First of all the buttresses are cut away from the base of the tree so that they do not impede the felling cuts.

Then the sink cut goes in, this ensures the tree falls under control in the direction intended.

You can see from the photo’s that the ground flora in this wood is pretty much non existant. Thinning the tree’s will allow more light to reach the woodland floor and will hopefully encourage a few native plants to start growing in amongst the conifers. Without well managed thinning this sort of plantation can become a real desert for wildlife.

Next comes the back cut, and then the fun bit.

The branches are removed and stacked to the side. Then out comes the tape measure and we decide which sections from the tree will be most usefull for the different destinations we have in mind.

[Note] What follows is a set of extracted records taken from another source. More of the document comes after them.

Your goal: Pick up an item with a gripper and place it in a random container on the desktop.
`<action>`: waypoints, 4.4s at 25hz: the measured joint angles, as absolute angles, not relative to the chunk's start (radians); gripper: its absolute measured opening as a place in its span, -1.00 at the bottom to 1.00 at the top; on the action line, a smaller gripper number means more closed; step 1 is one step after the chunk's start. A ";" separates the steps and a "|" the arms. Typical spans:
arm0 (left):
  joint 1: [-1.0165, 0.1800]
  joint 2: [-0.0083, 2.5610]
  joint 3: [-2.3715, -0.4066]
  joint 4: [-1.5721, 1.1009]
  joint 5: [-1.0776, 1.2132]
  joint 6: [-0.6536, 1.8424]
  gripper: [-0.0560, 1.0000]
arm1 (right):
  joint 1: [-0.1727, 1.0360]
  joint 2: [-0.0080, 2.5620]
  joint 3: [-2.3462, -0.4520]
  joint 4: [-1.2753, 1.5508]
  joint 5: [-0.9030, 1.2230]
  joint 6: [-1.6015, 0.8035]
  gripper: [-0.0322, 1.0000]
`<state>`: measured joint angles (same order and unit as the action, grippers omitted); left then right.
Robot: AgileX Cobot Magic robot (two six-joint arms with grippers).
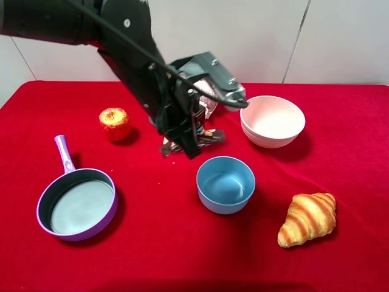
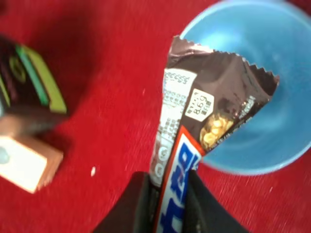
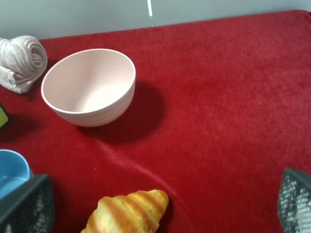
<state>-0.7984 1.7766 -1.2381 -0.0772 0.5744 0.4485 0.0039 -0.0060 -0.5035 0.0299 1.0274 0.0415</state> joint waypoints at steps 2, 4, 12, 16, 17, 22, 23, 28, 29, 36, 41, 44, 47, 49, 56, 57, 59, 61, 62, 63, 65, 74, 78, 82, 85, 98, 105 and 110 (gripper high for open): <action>-0.812 1.777 -1.250 -0.077 0.566 0.445 -0.63 | 0.004 -0.006 -0.504 0.030 1.027 0.042 0.40; -0.828 1.777 -1.253 -0.077 0.549 0.444 -0.63 | 0.004 -0.006 -0.504 0.030 1.027 0.042 0.40; -0.892 1.816 -1.260 -0.078 0.505 0.440 -0.64 | 0.004 -0.006 -0.504 0.030 1.027 0.042 0.40; -0.907 1.870 -1.270 -0.078 0.492 0.435 -0.64 | 0.004 -0.006 -0.504 0.030 1.027 0.042 0.40; -0.910 1.882 -1.270 -0.078 0.480 0.434 -0.64 | 0.004 -0.006 -0.504 0.030 1.027 0.042 0.40; -0.913 1.937 -1.270 -0.079 0.423 0.433 -0.64 | 0.004 -0.006 -0.504 0.030 1.027 0.042 0.40; -0.913 1.947 -1.270 -0.079 0.412 0.433 -0.64 | 0.004 -0.006 -0.504 0.030 1.027 0.042 0.40; -0.916 1.986 -1.270 -0.078 0.389 0.433 -0.64 | 0.004 -0.006 -0.504 0.030 1.027 0.042 0.40; -0.918 1.991 -1.270 -0.078 0.388 0.433 -0.64 | 0.004 -0.006 -0.504 0.030 1.027 0.042 0.40; -0.937 2.011 -1.270 -0.078 0.387 0.433 -0.64 | 0.004 -0.006 -0.504 0.030 1.027 0.042 0.40; -0.938 2.013 -1.270 -0.078 0.386 0.431 -0.64 | 0.004 -0.006 -0.504 0.030 1.027 0.042 0.40; -0.938 2.013 -1.270 -0.078 0.386 0.430 -0.64 | 0.004 -0.006 -0.504 0.030 1.027 0.042 0.40; -0.938 2.013 -1.270 -0.078 0.386 0.429 -0.64 | 0.004 -0.006 -0.504 0.030 1.027 0.042 0.40; -0.938 2.013 -1.270 -0.078 0.385 0.429 -0.64 | 0.004 -0.006 -0.504 0.030 1.027 0.042 0.40; -0.938 2.013 -1.270 -0.078 0.385 0.428 -0.48 | 0.004 -0.006 -0.504 0.030 1.027 0.042 0.40; -0.938 2.013 -1.270 -0.078 0.385 0.426 -0.37 | 0.004 -0.006 -0.504 0.030 1.027 0.042 0.40; -0.938 2.013 -1.270 -0.078 0.385 0.416 -0.02 | 0.004 -0.006 -0.504 0.030 1.027 0.042 0.40; -0.938 2.013 -1.270 -0.078 0.385 0.402 0.36 | 0.004 -0.006 -0.504 0.030 1.027 0.042 0.40; -0.938 2.013 -1.270 -0.078 0.385 0.393 0.57 | 0.004 -0.006 -0.504 0.030 1.027 0.042 0.40; -0.938 2.013 -1.270 -0.078 0.385 0.388 0.73 | 0.004 -0.006 -0.504 0.030 1.027 0.042 0.40; -0.938 2.013 -1.270 -0.076 0.385 0.378 0.88 | 0.004 -0.006 -0.504 0.030 1.027 0.042 0.40; -0.938 2.013 -1.306 -0.078 0.428 0.355 0.99 | 0.004 -0.006 -0.504 0.030 1.027 0.042 0.40; -0.938 2.013 -1.361 -0.078 0.507 0.354 0.98 | 0.004 -0.006 -0.504 0.030 1.027 0.042 0.40; -0.938 2.013 -1.473 -0.078 0.660 0.353 0.98 | 0.004 -0.006 -0.504 0.030 1.027 0.042 0.40; -0.938 2.006 -1.523 -0.076 0.748 0.338 0.98 | 0.004 -0.006 -0.504 0.030 1.027 0.042 0.40; -0.938 1.857 -1.537 -0.046 0.997 0.292 0.93 | 0.004 -0.006 -0.504 0.030 1.027 0.042 0.40; -0.940 1.791 -1.537 -0.026 1.167 0.214 0.90 | 0.004 -0.006 -0.504 0.030 1.027 0.042 0.40; -0.940 1.743 -1.527 -0.022 1.167 0.186 0.88 | 0.004 -0.006 -0.504 0.030 1.027 0.042 0.40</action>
<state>-0.9398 1.7433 -1.5266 -0.0218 1.1674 0.1859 0.0036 -0.0060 -0.5035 0.0299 1.0274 0.0415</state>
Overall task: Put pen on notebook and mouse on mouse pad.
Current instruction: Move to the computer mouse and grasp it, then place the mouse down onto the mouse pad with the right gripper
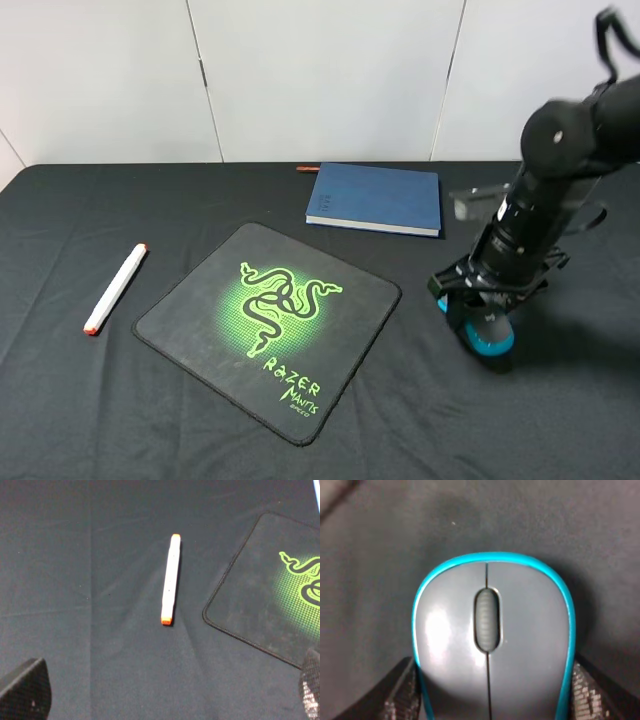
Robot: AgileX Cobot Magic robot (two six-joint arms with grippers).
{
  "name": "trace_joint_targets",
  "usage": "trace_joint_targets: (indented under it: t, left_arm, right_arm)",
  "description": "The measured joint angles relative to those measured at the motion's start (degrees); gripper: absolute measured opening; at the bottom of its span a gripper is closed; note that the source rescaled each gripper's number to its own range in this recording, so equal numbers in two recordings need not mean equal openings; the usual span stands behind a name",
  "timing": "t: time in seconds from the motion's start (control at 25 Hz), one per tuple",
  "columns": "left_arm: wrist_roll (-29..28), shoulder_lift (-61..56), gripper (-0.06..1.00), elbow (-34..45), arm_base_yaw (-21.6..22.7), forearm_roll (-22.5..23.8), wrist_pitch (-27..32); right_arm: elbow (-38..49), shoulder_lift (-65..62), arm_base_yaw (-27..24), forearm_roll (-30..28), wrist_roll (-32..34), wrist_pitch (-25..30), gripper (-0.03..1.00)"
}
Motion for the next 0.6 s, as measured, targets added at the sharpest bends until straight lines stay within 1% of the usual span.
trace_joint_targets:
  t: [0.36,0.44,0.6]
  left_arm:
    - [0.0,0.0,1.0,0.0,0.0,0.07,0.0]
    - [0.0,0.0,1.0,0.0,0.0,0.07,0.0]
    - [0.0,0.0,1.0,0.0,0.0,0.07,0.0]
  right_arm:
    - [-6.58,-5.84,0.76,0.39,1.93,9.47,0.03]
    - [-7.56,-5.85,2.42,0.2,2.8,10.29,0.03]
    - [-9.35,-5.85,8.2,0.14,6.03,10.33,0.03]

The stem is then cross cut and stacked out of the way with the tractor to be collected later. You can see from the picture the different colours in the sapwood and heartwood of the tree, the sapwood is a lovely pale colour, and the heartwood is a sort of peachy pink colour, it will fade to grey over time but always grabs your attention when freshly cut.

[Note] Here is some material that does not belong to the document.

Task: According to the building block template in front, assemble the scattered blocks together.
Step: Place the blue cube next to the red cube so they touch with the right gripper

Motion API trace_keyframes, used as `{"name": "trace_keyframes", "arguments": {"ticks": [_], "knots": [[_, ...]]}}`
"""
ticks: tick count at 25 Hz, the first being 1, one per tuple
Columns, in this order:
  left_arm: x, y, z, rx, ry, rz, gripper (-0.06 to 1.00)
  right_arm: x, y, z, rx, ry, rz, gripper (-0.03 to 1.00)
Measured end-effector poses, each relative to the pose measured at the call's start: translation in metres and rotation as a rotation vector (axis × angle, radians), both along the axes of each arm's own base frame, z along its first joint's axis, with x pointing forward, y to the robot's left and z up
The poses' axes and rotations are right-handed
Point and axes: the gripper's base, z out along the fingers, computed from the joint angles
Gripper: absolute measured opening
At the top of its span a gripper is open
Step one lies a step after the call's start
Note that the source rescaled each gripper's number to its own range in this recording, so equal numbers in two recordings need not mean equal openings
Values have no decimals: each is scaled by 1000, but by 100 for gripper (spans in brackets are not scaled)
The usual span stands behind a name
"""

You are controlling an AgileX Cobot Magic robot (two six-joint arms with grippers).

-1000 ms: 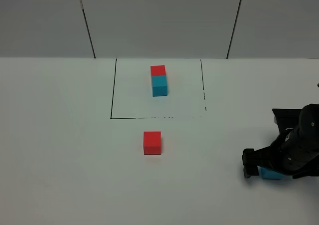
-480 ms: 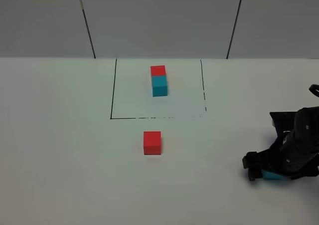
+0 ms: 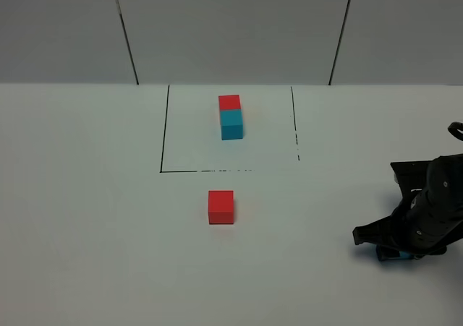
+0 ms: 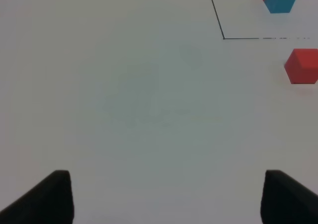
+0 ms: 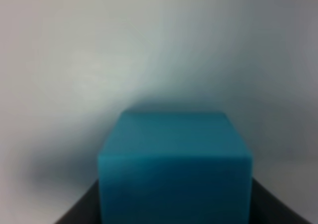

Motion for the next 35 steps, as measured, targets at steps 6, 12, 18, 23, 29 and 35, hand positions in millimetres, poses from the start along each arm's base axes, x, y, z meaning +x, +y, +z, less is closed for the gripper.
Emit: {"name": "trace_keyframes", "arguments": {"ticks": [6,12,18,23,29,35], "knots": [[0,0,0,0,0,0,67,7,24,32,-86,11,379,2],[0,0,0,0,0,0,67,13,73,78,-214,-21,976,2],[0,0,0,0,0,0,67,29,119,84,-263,-38,1252,2],[0,0,0,0,0,0,67,51,151,66,-295,5,1360,2],[0,0,0,0,0,0,67,67,169,38,-291,50,1438,2],[0,0,0,0,0,0,67,68,180,22,-269,32,1475,2]]}}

Douglas is more durable than many softwoods, and has good strength. It should make nice long lasting roof rafters for us. Most of the wood in the building is coming from local coppices, places I always love to work. Softwood plantations are not always my favourite places, but if they are well looked after can provide really useful local materials. These tree’s would have planted by the National Trust just a few decades ago, I hope the people who planted them would approve.

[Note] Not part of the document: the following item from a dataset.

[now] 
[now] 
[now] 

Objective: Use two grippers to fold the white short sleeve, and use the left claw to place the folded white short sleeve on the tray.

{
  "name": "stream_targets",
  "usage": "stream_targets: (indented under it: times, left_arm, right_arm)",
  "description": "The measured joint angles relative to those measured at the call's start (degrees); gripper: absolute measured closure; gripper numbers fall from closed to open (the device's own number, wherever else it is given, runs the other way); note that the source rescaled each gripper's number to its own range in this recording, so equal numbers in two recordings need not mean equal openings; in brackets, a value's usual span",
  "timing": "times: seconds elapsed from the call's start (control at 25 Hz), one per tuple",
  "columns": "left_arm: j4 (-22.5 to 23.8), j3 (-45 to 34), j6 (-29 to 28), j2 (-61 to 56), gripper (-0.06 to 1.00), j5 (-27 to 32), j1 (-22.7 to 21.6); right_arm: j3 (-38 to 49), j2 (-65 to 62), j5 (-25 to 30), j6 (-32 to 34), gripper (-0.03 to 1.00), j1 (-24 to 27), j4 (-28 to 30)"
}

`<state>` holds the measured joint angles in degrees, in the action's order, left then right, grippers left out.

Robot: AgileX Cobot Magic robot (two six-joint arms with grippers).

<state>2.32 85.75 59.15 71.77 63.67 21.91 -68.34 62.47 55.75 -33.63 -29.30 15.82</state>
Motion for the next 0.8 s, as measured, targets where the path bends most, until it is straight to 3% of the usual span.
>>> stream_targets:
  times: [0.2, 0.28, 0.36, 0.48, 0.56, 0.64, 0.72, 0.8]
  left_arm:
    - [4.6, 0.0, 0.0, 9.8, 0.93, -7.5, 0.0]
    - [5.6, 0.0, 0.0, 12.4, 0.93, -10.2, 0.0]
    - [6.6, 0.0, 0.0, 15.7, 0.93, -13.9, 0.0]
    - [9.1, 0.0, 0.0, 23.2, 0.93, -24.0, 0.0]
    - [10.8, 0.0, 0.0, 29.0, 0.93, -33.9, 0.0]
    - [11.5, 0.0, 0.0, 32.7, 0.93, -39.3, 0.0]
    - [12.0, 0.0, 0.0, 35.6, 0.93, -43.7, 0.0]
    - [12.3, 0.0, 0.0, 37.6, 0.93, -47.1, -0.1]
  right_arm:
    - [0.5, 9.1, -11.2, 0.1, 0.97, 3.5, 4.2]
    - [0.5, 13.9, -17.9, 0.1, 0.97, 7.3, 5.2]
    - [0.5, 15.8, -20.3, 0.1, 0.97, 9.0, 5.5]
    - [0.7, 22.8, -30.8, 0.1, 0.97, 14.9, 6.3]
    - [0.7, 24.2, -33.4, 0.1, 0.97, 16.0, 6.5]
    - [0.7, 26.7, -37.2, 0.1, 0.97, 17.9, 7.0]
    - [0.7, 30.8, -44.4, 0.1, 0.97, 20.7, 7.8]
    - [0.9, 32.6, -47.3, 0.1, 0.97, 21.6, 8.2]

I just wanted to say thanks to everyone who came along to the Haslemere Hall on friday night, it seemed to go really well and it was great to see so many people there. Dennis reckoned there were about 300 people in the Hall and allthough I don’t have the final figure I think that thanks to everyones kind donations we will have made not far short of £1000 to put towards the project. There seemed to be quite a buzz on the night, I hope everyone enjoyed it. The shingle signing table did particularly well and I think it’s good fun to think of all those names on the roof.

On another note our guest blogger Dave Burges is back from sunnier climes and has sent in an update which is on the wildlife posings page. I was up on Black Down with him yesterday,  just after he left we were lucky enough to see a Raven on the western flank of the hill. Looking through his post the thing that struck home with me was the Red Kites, definitely one to watch out for, and a real success story. Not so many years ago they were confined to Wales, having died out in England and Scotland, but now they have started to spread out from a number of reintroduction sites and you stand a reasonable chance of seeing one around Haslemere. They have become quite common in the Chiltons, and I see them regularly when driving up the M40 to see freinds, but I still remember the first time I saw one around here. Willow and I were walking from Midhurst to Haslemere and as we came over the top of Older Hill I saw one wheeling around in the wind over the Milland Bowl. It looked so gracefull, I sat and watched it performing its magic in the air for what seemed like ages before it headed off towards Black Down.

Anyway, more from the woods soon, one of this weeks main tasks is felling and bringing back to Swan Barn Farm the Douglas Fir we need for our roof rafters and floor joists, its coming from a plantation on a pretty National Trust property just up the road from the co-op.